Segment Start: Supplied information
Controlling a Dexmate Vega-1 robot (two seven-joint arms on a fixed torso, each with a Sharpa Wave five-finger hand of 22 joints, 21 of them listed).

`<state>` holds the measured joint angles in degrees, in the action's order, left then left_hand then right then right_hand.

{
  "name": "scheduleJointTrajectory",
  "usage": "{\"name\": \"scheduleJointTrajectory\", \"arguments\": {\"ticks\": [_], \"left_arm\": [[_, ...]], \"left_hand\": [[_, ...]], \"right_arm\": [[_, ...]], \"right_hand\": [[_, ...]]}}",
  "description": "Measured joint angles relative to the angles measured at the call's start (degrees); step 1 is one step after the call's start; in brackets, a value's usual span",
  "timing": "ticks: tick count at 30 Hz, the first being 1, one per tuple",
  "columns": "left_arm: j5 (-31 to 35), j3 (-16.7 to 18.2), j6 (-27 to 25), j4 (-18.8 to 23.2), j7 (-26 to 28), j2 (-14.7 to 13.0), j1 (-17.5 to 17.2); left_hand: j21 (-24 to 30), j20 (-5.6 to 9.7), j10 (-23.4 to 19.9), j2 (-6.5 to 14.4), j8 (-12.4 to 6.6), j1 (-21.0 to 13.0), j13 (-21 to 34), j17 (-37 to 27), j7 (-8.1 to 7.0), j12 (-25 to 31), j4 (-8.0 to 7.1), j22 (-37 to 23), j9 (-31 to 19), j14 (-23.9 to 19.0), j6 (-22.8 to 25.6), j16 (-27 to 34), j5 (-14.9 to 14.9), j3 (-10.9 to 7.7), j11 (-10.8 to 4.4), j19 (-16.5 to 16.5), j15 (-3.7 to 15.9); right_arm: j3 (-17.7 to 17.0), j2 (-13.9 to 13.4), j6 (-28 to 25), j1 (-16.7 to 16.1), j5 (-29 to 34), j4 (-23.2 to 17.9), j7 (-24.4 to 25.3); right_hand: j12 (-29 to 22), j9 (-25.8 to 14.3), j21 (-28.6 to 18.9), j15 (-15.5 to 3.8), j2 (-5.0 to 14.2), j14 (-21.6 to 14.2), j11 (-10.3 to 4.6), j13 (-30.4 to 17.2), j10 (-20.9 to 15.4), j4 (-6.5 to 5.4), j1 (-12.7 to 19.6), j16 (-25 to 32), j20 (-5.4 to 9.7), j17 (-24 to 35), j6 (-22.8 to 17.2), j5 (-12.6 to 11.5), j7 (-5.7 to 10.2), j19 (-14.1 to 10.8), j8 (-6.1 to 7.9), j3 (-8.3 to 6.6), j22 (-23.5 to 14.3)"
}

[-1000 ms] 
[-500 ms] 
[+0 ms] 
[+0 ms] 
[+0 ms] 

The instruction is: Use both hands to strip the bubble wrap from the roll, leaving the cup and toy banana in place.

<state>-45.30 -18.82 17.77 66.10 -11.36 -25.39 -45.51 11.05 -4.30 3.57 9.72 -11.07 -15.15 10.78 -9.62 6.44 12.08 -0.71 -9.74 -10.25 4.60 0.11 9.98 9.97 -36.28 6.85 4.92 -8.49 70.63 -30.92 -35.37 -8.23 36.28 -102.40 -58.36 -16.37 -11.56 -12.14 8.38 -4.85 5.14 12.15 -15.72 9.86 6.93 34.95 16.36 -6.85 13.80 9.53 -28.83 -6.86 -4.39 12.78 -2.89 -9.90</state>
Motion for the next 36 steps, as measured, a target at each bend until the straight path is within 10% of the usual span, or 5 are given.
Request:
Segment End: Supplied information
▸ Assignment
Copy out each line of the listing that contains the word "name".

▸ Output
  "name": "scheduleJointTrajectory",
  "usage": "{\"name\": \"scheduleJointTrajectory\", \"arguments\": {\"ticks\": [_], \"left_arm\": [[_, ...]], \"left_hand\": [[_, ...]], \"right_arm\": [[_, ...]], \"right_hand\": [[_, ...]]}}",

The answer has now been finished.